* _Problem description_
Select, from the material below, each line with "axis" in it.

* _Dataset excerpt_
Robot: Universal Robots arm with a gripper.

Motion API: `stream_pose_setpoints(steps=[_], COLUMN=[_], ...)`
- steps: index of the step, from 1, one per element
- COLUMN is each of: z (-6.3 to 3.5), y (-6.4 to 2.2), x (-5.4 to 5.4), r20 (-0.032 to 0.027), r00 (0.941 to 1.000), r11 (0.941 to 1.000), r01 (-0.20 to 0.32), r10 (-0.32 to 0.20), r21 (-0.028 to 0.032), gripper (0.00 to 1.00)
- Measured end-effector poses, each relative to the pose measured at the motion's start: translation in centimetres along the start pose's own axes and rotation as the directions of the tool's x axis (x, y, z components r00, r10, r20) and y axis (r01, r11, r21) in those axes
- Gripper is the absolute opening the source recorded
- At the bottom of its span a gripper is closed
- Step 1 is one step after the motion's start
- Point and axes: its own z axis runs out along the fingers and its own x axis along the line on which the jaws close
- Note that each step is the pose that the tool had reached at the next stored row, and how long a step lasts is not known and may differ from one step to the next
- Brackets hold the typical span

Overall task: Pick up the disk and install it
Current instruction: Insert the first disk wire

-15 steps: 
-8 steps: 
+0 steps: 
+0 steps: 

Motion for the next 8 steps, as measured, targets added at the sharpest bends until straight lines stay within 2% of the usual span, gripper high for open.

* _Solved exercise_
- Measured end-effector poses, each relative to the pose measured at the motion's start: translation in centimetres along the start pose's own axes and rotation as the directions of the tool's x axis (x, y, z components r00, r10, r20) and y axis (r01, r11, r21) in those axes
- Point and axes: its own z axis runs out along the fingers and its own x axis along the line on which the jaws close

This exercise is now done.